Сергей Таск - Лук Будды (сборник)
(Кровь на острие – видите?)
Он отвернулся, борясь с подступившей тошнотой. К счастью, никому до него не было дела.В то утро, вспоминал потом подпасок, Иаков был не в своей тарелке. Дочь, принесшую ему еду, против обыкновения не приласкал. Домашнюю лепешку, сказав, что сырая, выбросил, а жену выругал. Разозлился он, вроде бы, прочитав записку от Гиты. Овец, сказал, погоним сегодня в распадок, но когда уже собрались, переменил решение. Подпаску велел идти в распадок, а сам с частью гурта двинулся к Черной балке.

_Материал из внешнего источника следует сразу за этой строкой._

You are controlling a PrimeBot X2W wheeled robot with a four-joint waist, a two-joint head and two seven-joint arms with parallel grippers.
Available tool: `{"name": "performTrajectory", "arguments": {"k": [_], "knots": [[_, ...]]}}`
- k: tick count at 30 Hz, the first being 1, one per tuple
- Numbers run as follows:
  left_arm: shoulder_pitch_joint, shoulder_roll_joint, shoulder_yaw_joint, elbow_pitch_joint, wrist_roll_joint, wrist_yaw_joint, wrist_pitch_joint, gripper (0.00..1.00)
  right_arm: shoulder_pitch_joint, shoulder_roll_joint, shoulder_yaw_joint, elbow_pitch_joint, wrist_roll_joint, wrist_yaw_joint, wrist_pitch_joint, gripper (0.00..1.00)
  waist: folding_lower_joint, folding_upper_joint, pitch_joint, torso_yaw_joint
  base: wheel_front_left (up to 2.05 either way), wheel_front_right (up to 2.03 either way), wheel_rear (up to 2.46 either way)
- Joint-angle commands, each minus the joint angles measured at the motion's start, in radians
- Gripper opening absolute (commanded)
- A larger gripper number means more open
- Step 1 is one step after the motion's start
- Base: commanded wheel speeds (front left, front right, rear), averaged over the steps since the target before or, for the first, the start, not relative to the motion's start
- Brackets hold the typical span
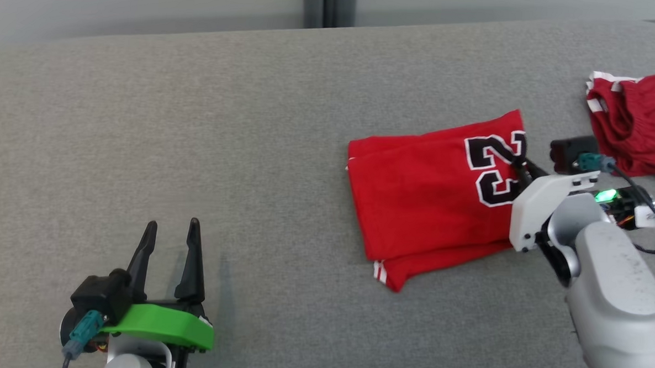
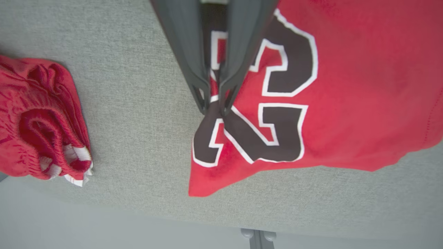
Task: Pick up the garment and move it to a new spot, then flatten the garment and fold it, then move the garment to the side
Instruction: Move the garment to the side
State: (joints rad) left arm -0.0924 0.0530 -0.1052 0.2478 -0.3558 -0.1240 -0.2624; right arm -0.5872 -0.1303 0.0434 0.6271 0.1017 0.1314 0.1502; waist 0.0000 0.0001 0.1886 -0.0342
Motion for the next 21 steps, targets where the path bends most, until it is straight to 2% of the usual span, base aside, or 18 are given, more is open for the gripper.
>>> {"name": "performTrajectory", "arguments": {"k": [1, 7, 12, 21], "knots": [[-0.019, 0.001, -0.004, -0.005, 0.013, -0.005, -0.003, 1.0, -0.012, -0.023, -0.016, -0.014, -0.008, -0.002, 0.003, 0.0, 0.0, -0.0001, 0.042, -0.076, 0.0, 0.0, 0.0], [-0.053, 0.015, -0.026, -0.012, 0.032, -0.007, -0.003, 1.0, -0.023, -0.064, -0.076, -0.076, -0.022, -0.002, 0.004, 0.0, 0.0, -0.0001, 0.09, -0.185, 0.0, 0.0, 0.0], [-0.085, 0.031, -0.055, -0.006, 0.039, -0.008, -0.003, 1.0, -0.026, -0.051, -0.116, -0.106, -0.026, -0.002, -0.006, 0.0, 0.0, -0.0001, 0.123, -0.261, 0.0, 0.0, 0.0], [-0.106, 0.061, -0.087, 0.003, 0.022, -0.008, -0.003, 1.0, -0.061, -0.013, -0.118, -0.108, -0.044, -0.002, -0.027, 0.0, 0.0, -0.0001, 0.141, -0.316, 0.0, 0.0, 0.0]]}}
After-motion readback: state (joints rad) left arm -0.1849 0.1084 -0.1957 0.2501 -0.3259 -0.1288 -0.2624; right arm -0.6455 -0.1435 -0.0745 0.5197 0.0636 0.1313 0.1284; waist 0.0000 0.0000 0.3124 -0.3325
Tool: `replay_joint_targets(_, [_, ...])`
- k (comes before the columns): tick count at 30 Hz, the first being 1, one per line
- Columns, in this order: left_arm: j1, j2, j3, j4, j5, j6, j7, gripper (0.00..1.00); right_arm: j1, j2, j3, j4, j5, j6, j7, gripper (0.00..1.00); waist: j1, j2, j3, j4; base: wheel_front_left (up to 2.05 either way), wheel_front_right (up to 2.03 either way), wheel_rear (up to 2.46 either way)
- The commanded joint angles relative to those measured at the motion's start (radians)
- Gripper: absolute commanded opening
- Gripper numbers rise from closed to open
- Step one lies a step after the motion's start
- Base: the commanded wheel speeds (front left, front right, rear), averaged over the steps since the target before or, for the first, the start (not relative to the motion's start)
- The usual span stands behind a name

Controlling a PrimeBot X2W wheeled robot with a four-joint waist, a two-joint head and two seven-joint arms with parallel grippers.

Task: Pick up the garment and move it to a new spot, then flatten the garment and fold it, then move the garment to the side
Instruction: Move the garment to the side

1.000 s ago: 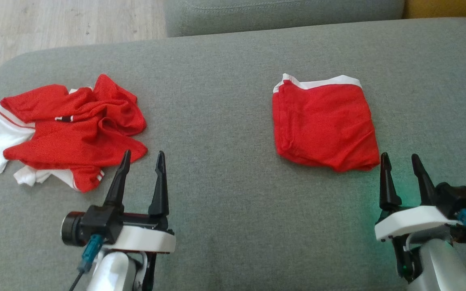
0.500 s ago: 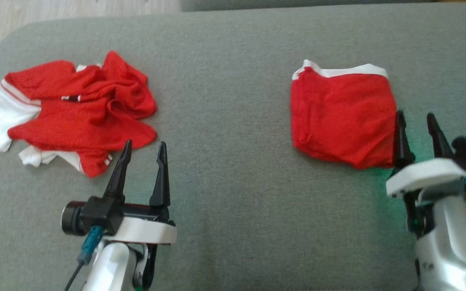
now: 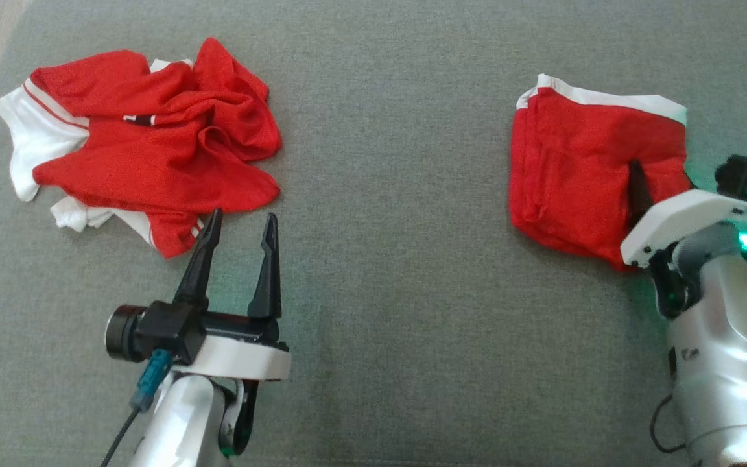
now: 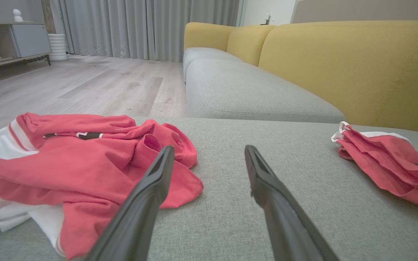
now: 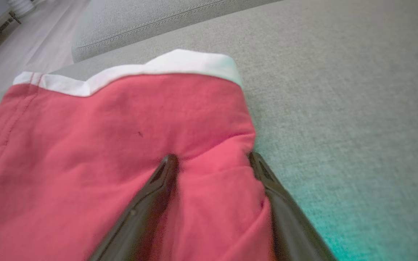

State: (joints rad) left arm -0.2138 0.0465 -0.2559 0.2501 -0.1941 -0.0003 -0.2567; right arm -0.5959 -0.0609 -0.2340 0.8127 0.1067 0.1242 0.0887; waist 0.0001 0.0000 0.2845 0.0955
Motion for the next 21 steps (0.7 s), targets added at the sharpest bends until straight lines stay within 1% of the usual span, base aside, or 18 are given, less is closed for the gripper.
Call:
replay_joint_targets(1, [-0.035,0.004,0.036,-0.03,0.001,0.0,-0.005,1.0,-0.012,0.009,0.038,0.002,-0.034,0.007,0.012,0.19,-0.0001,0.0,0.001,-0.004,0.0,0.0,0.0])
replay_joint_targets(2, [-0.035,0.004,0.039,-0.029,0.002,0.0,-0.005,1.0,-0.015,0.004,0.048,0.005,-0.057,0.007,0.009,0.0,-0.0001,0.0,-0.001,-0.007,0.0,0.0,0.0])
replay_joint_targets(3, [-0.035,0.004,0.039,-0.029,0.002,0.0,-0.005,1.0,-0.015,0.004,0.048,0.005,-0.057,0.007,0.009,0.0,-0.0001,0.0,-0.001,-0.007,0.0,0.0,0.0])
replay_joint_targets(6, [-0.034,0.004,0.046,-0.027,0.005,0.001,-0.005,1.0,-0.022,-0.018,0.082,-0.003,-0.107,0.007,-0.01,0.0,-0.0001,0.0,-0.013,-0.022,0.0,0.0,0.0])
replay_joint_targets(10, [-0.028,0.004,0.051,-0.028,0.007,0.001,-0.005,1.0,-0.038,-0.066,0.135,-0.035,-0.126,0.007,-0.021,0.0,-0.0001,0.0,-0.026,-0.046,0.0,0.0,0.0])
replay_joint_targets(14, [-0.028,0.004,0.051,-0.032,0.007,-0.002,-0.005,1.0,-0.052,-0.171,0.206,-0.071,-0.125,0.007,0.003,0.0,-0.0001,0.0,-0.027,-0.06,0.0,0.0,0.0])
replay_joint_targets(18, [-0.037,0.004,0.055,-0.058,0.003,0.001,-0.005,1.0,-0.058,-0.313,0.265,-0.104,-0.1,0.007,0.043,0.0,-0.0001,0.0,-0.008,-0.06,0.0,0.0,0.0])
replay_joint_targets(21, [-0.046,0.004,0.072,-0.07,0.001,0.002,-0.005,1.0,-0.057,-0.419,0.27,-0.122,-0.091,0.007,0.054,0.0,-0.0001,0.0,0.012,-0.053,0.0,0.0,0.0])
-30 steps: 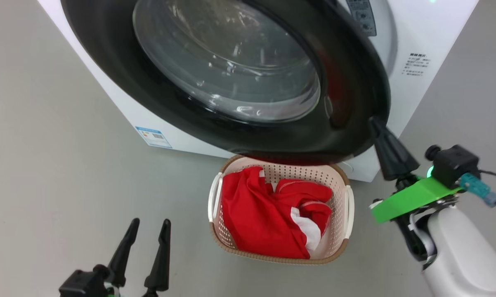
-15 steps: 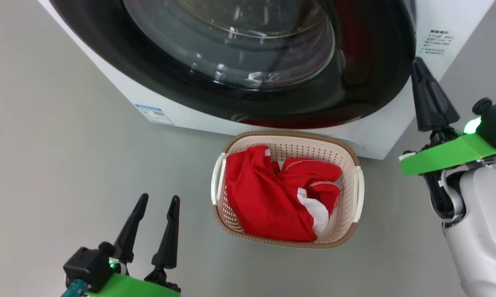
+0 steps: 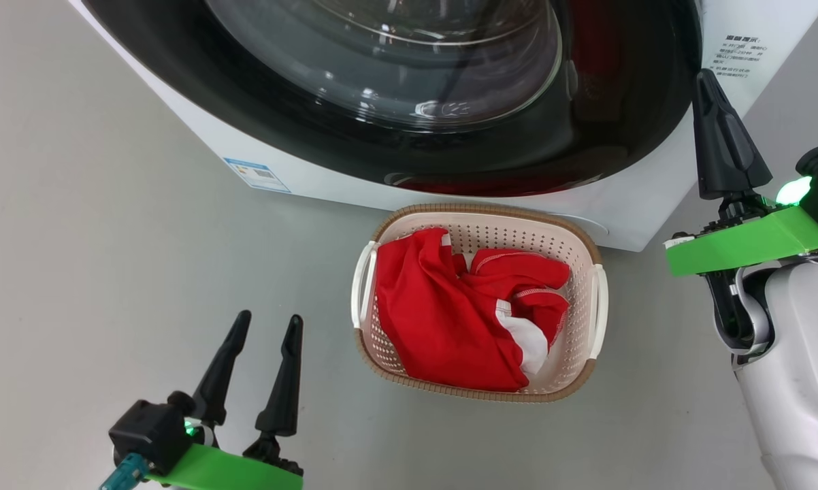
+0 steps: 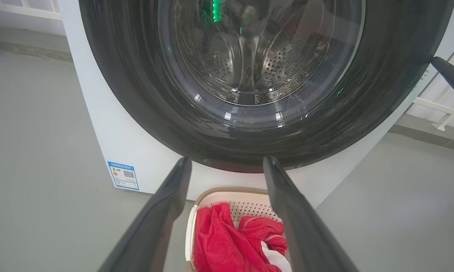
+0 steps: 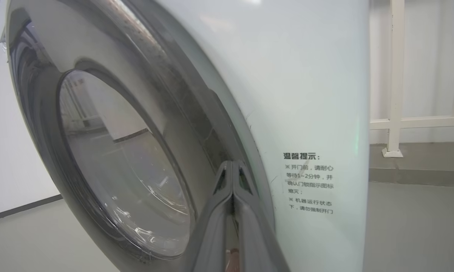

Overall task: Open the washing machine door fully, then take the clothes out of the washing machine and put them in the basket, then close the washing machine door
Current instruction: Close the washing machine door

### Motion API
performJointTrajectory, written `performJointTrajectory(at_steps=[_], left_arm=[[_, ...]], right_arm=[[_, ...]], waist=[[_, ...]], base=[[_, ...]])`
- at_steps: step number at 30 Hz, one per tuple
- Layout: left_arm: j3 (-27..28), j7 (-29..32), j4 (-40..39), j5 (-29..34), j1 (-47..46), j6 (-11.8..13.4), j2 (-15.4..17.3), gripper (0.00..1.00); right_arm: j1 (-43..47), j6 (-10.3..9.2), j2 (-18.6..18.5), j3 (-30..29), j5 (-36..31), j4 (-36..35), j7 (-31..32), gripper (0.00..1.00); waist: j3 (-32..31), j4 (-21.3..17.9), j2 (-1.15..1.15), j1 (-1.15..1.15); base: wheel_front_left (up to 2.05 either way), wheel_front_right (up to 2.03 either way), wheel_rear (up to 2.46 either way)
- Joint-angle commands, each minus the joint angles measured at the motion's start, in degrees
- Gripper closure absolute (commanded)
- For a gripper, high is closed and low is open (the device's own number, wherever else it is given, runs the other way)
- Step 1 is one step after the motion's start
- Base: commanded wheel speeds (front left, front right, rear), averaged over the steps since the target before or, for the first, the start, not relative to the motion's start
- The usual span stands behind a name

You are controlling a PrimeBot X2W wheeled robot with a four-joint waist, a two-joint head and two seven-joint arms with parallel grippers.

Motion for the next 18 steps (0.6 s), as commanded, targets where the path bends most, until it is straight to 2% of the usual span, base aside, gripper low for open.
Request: performJointTrajectory(at_steps=[1,8,9,10,13,14,15,18], left_arm=[[1.65,-0.7,-1.21,-0.49,-1.3,-0.3,0.56,0.0],[2.78,-0.7,-0.2,0.41,-0.65,-0.3,0.55,0.0],[2.98,-0.7,-0.13,0.7,-0.48,-0.3,0.55,0.0],[3.22,-0.7,-0.08,0.96,-0.27,-0.3,0.55,0.0],[3.97,-0.7,-0.03,1.79,0.41,-0.3,0.55,0.0],[4.2,-0.7,0.01,2.08,0.63,-0.3,0.55,0.0],[4.39,-0.7,0.04,2.41,0.82,-0.3,0.55,0.0],[4.91,-0.7,0.09,3.33,1.33,-0.3,0.56,0.0]], right_arm=[[-2.39,-0.05,1.16,2.13,0.6,-1.77,0.18,1.0],[1.35,-0.05,1.21,5.01,0.99,-1.49,0.18,1.0],[2.13,-0.05,1.2,5.5,1.06,-1.38,0.18,0.97],[2.94,-0.05,1.21,5.95,1.17,-1.33,0.18,0.9],[5.48,-0.05,1.33,6.93,1.47,-1.26,0.18,0.55],[6.42,-0.05,1.39,7.22,1.55,-1.24,0.18,0.2],[7.38,-0.05,1.46,7.45,1.64,-1.22,0.18,0.0],[10.4,-0.05,1.99,6.93,2.15,-1.38,0.18,0.0]], waist=[[0.01,-0.1,0.0,0.0],[-2.35,-1.52,0.0,0.0],[-2.83,-1.87,0.0,0.0],[-3.32,-2.25,0.0,0.0],[-4.82,-3.59,0.0,0.0],[-5.3,-4.07,0.0,0.0],[-5.76,-4.54,0.0,0.0],[-7.04,-5.9,0.0,0.0]], base=[[0.0,0.0,0.0],[0.0,0.0,0.0],[0.0,0.0,0.0],[0.0,0.0,0.0],[0.0,0.0,0.0],[0.0,0.0,0.0],[0.0,0.0,0.0],[0.0,0.0,0.0]])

Мальчика это удивило: трава там чахлая и склоны крутоваты, только ноги ломать. Однако спорить он не стал. Часам к восьми он пригнал стадо обратно, но Иакова еще не было. Не пришел он и в девять. А около десяти его собака пригнала отару. Подпасок почуял неладное, вот только на ночь глядя выходить не решился. А на рассвете, по дороге в балку, он встретил подводу табачника, и тот довез его до места. Вот и вся история. В восьмом часу Гиту разбудил стук в окно. В ту ночь, как ни странно, она спала крепко. «Не могла ее добудиться», – рассказывала потом соседка. Когда Гита наконец вскочила, то сразу все поняла и через минуту уже сидела в таратайке. Табачник правил лошадью молча, словно язык проглотил. По дороге их обогнали две машины, полицейская и «скорая».
До костей пробирают ночи в Сирийской пустыне. В палатке арабов-кочевников, освещенной вонючим кизяком, за занавеской, отделявшей их от мужчин, жались друг к дружке жены Абдуллы. Ту, что размочила для Тео в воде створоженный катыш, звали Бесим. В гареме она была третьей – досталась по наследству младшему брату после гибели старшего. С детьми в придачу. Тео отпивал прокисшее молоко, отчего делалось совсем зябко, и вдруг проваливался в забытье, из которого его выводили азартные крики игроков.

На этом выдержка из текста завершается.